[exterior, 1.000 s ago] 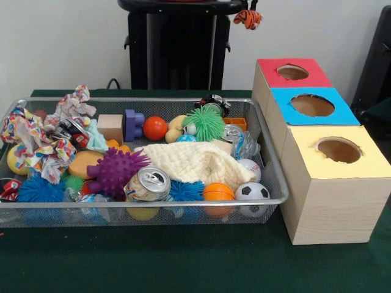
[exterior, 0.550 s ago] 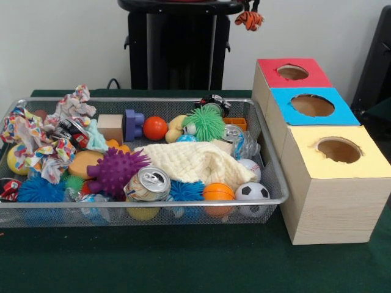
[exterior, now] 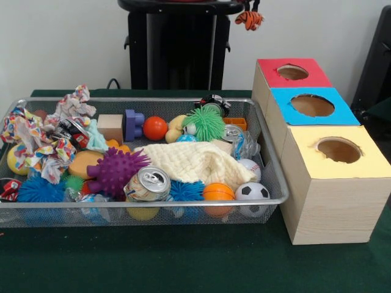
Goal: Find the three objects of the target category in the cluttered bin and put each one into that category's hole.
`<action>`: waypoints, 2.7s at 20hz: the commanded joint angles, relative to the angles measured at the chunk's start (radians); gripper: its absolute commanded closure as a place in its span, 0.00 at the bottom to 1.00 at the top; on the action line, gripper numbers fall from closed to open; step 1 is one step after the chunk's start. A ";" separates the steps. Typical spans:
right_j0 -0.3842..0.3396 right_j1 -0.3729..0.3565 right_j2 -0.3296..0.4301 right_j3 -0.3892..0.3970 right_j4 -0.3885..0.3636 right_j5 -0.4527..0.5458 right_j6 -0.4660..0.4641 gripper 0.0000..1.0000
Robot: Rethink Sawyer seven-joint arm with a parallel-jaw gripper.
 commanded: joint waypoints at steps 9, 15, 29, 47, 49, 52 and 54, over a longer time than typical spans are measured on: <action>0.067 0.004 0.107 -0.154 0.052 0.086 0.168 1.00; 0.094 0.026 0.124 -0.182 0.101 0.056 0.217 1.00; 0.081 0.043 0.143 -0.236 0.110 0.094 0.166 1.00; 0.058 0.064 0.168 -0.332 0.071 0.173 0.111 1.00; 0.058 0.064 0.170 -0.338 0.074 0.184 0.114 1.00; 0.065 0.066 0.171 -0.348 0.079 0.191 0.122 1.00; 0.070 0.067 0.171 -0.351 0.081 0.191 0.130 1.00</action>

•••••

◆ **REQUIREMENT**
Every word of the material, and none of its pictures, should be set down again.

◆ **THE ANSWER**
[exterior, 1.000 s ago] 
[exterior, 0.550 s ago] 
[exterior, now] 
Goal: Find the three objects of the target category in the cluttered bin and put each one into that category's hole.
`<action>`: waypoints, 2.7s at 20hz: the commanded joint angles, relative to the angles measured at the chunk's start (radians); gripper: its absolute commanded closure as a place in its span, 0.00 at the bottom to 1.00 at the top; on the action line, gripper numbers fall from closed to open; step 1 is one step after the chunk's start. A ";" separates the steps. Typical spans:
right_j0 -0.3842..0.3396 right_j1 -0.3729..0.3565 right_j2 -0.3296..0.4301 right_j3 -0.3892..0.3970 right_j4 -0.3885..0.3636 right_j5 -0.4527..0.5458 right_j6 -0.4660..0.4641 gripper 0.0000..1.0000
Robot: Rethink Sawyer seven-joint arm with a parallel-jaw gripper.
 commanded: joint waypoints at steps 9, 15, 29, 47, 49, 52 and 54, over a longer time than typical spans are measured on: <action>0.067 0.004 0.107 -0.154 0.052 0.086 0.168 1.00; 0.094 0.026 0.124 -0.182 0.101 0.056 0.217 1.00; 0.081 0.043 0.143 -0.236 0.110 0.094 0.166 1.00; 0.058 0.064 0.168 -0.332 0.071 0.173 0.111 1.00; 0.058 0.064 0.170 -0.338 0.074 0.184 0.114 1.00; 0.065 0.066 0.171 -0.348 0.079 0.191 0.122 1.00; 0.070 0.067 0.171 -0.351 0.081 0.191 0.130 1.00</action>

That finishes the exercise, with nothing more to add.